## Problem to work on
The required output is the lines below from the line containing "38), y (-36" to the line containing "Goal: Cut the", inclusive, retyped exactly. No other lines belong in it.

━━━ Records to use

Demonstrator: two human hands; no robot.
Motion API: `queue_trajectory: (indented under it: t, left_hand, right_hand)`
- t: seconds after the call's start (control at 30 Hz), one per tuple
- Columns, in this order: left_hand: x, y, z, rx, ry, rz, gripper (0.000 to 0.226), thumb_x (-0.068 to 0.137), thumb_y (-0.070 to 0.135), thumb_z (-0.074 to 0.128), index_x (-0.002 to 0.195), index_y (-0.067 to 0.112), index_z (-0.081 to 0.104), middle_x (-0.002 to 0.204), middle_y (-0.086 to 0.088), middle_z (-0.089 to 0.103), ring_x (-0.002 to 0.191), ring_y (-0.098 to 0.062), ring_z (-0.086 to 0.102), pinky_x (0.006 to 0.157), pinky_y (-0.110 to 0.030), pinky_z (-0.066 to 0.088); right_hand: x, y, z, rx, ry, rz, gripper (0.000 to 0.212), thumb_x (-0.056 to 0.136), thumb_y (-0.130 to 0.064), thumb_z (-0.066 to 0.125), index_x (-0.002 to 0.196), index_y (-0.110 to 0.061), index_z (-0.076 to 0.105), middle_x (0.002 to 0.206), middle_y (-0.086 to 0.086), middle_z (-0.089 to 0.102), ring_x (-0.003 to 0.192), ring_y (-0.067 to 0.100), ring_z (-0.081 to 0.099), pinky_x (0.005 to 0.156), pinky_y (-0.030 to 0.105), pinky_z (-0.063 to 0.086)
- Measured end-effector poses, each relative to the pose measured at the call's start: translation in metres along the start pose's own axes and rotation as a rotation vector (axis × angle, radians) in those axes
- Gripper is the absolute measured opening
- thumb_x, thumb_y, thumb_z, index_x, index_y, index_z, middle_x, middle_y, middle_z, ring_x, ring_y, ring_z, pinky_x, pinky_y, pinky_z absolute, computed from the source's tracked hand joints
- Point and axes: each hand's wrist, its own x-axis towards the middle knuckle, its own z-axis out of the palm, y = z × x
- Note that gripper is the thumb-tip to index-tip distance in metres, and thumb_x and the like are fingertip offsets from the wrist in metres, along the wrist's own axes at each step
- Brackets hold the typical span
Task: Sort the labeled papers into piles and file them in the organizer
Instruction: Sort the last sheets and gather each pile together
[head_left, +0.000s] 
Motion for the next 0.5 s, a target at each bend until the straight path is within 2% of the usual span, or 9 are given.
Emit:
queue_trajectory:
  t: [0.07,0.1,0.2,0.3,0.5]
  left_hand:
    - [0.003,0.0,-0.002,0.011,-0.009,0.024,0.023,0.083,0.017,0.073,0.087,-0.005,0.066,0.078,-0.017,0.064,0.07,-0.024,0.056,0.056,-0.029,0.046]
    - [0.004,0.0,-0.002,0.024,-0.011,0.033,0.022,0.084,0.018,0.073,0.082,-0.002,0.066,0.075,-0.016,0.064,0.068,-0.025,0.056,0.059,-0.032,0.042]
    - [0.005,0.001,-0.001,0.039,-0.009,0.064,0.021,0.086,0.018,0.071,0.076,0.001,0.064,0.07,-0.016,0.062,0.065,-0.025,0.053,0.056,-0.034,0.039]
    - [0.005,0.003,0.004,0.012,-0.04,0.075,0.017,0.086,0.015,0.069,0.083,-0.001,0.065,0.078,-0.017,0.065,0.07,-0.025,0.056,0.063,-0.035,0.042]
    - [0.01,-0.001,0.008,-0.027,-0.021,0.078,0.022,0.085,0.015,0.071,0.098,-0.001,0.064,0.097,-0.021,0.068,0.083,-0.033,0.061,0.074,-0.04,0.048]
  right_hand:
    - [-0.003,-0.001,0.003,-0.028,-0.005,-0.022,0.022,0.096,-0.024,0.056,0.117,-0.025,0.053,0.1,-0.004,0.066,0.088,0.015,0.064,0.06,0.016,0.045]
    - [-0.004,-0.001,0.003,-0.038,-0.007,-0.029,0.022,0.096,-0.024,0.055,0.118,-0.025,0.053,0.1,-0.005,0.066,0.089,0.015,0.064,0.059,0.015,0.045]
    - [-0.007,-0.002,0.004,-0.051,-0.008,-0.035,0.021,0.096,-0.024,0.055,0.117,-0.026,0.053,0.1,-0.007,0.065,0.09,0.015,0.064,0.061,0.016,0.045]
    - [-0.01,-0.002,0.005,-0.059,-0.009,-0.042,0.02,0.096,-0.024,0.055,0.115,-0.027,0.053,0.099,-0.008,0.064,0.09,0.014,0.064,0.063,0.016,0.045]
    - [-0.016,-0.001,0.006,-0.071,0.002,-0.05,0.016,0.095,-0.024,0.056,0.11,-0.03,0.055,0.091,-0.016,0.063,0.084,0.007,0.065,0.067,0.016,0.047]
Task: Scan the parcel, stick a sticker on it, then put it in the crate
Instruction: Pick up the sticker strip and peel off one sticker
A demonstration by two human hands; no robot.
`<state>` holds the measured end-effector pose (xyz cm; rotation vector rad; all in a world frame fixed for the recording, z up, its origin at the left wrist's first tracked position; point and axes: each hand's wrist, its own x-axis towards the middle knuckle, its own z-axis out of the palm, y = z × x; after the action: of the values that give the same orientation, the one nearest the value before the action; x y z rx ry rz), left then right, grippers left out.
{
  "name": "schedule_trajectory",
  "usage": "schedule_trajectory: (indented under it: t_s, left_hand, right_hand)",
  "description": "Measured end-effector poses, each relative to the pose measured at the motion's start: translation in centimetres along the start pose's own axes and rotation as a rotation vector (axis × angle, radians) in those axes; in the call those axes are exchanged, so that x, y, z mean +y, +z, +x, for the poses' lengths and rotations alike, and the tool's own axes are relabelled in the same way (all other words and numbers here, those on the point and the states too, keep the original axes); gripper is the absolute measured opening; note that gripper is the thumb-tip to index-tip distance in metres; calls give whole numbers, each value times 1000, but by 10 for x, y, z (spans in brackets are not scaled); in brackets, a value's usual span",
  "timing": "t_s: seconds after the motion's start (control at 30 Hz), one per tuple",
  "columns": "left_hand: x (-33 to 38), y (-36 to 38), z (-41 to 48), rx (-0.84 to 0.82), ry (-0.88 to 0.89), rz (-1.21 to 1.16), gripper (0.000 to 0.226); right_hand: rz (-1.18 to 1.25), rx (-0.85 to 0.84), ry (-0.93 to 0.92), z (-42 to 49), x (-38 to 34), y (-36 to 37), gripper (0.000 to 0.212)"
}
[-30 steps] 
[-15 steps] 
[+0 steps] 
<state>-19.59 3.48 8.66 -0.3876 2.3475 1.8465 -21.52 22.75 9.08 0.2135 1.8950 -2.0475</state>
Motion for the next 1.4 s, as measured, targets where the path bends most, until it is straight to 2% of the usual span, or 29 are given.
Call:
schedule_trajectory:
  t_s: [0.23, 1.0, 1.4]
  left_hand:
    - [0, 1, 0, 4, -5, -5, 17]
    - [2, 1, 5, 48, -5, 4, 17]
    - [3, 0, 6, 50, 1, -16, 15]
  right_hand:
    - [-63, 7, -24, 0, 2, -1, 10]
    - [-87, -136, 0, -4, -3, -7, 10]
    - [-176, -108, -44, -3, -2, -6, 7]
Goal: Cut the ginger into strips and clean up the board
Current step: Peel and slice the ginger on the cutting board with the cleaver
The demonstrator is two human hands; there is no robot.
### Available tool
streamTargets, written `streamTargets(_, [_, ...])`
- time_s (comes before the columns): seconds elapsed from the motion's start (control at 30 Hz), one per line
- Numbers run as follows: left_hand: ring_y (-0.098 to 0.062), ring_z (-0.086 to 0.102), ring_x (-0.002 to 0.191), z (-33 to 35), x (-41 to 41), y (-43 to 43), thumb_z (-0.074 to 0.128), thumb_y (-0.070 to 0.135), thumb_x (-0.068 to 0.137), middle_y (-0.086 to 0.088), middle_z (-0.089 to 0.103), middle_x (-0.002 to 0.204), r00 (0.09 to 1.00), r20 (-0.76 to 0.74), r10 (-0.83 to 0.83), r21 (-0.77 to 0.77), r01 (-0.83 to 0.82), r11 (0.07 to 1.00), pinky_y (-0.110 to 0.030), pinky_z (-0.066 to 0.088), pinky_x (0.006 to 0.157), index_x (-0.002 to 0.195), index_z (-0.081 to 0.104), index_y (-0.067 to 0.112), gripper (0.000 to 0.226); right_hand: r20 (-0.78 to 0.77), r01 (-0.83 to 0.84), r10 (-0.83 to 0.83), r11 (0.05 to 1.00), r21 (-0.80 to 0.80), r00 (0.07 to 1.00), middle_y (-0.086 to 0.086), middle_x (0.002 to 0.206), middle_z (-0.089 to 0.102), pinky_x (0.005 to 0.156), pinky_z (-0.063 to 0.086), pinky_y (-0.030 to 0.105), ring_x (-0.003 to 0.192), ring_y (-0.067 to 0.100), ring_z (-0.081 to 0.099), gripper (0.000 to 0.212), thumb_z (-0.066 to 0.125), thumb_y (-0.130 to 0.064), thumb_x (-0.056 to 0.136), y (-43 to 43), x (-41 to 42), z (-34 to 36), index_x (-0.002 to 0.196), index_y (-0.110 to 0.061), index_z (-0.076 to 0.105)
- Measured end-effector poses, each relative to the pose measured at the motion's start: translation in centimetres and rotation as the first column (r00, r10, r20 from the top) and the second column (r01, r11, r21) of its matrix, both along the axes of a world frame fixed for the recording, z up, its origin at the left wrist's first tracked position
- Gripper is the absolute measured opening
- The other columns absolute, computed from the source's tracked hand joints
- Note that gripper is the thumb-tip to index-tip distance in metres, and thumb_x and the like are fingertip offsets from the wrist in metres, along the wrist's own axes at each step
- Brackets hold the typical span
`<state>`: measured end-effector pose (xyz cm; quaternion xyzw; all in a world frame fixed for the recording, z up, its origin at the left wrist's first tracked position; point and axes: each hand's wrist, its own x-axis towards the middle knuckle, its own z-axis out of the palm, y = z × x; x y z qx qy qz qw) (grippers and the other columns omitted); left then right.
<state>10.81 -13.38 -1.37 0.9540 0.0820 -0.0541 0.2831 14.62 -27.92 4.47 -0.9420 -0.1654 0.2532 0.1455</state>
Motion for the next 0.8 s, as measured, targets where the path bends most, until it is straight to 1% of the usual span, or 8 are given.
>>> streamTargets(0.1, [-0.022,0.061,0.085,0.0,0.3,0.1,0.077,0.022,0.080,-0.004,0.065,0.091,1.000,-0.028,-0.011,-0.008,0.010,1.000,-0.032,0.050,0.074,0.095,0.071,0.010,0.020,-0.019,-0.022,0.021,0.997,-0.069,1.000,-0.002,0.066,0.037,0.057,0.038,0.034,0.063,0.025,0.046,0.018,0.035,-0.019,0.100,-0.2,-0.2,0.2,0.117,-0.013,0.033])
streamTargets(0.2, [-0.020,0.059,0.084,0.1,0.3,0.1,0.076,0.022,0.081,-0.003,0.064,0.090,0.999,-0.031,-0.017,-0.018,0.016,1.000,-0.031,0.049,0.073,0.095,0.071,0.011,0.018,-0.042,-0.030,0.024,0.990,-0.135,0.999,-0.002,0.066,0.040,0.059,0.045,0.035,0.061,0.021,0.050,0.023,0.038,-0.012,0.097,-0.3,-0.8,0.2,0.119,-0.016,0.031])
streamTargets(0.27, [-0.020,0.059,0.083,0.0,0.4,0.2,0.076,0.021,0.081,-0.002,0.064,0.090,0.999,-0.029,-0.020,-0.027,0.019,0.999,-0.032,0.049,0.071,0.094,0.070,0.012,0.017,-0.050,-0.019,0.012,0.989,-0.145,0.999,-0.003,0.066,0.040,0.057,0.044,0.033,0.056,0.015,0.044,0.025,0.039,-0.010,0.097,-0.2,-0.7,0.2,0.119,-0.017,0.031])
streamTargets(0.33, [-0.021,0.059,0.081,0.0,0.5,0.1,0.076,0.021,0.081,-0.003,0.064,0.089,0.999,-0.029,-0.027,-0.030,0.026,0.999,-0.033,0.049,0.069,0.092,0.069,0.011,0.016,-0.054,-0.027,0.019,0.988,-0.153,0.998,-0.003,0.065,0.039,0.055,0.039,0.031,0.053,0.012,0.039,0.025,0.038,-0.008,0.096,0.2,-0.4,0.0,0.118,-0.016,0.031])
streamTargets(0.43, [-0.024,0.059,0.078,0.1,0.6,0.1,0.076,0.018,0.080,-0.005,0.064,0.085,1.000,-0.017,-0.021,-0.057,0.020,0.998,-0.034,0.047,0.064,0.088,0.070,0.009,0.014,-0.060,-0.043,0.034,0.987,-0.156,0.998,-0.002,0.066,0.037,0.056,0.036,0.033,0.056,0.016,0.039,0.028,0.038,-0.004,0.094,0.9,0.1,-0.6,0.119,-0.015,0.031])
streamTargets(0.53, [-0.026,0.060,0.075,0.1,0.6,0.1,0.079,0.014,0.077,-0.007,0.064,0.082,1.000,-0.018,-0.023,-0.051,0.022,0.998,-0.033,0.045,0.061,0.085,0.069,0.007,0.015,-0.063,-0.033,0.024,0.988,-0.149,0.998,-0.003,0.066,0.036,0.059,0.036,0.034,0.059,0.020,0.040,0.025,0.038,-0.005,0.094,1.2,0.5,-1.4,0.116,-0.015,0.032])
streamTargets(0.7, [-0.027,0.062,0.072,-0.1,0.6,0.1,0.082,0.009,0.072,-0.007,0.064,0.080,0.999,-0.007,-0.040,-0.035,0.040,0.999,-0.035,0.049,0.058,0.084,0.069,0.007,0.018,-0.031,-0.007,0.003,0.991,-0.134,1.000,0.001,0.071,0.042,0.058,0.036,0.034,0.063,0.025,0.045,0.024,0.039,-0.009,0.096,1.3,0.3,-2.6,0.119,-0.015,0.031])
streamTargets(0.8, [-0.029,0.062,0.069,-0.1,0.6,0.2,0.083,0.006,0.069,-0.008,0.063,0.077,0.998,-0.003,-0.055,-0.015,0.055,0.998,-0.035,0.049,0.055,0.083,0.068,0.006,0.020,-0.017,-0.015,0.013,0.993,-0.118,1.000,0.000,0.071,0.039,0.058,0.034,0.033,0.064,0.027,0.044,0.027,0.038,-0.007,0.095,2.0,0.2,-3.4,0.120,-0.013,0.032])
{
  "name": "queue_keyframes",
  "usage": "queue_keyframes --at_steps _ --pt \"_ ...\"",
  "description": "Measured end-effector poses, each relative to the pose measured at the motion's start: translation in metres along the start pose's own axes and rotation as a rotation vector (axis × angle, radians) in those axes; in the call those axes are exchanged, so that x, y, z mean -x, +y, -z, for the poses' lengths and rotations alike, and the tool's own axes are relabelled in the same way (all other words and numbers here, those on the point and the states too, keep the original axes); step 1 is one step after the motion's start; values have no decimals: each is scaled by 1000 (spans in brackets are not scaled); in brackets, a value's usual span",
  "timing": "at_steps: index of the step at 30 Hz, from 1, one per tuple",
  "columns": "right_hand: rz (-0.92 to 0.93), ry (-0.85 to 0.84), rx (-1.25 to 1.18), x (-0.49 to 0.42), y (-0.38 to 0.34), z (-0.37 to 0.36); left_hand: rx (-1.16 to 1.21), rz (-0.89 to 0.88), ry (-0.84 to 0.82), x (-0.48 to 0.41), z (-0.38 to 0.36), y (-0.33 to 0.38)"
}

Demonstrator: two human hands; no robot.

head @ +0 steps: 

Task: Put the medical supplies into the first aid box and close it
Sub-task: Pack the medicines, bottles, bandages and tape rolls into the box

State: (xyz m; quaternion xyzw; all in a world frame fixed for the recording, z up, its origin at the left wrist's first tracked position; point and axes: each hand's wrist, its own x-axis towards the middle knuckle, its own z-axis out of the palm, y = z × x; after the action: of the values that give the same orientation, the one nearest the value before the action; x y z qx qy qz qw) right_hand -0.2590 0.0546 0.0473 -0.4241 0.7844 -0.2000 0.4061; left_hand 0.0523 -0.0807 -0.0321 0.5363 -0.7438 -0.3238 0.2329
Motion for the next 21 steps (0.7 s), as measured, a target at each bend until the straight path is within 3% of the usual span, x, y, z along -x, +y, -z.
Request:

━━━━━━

## Response box
  "columns": "left_hand: x (-33 to 38), y (-36 to 38), z (-41 to 48), rx (-0.84 to 0.82), ry (-0.88 to 0.89), rz (-1.21 to 1.16), gripper (0.000 to 0.226); right_hand: rz (-1.18 to 1.25), rx (-0.85 to 0.84), ry (-0.93 to 0.92), z (-42 to 49), x (-38 to 34), y (-36 to 37), gripper (0.000 to 0.212)"
}
[-30 steps] 
[-15 steps] 
[+0 steps] 
<state>-19.59 3.48 8.66 -0.3876 2.3475 1.8465 -21.52 22.75 9.08 0.2135 1.8950 -2.0475</state>
Motion for the next 1.4 s, as measured, targets where the path bends most, until it is straight to 2% of the usual span, or 29 are given.
Call:
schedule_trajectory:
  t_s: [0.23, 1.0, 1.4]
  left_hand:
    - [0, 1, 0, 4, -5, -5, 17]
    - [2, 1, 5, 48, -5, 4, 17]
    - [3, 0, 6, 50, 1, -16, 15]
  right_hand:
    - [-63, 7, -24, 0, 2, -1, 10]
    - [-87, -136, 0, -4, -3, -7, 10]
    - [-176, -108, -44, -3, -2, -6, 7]
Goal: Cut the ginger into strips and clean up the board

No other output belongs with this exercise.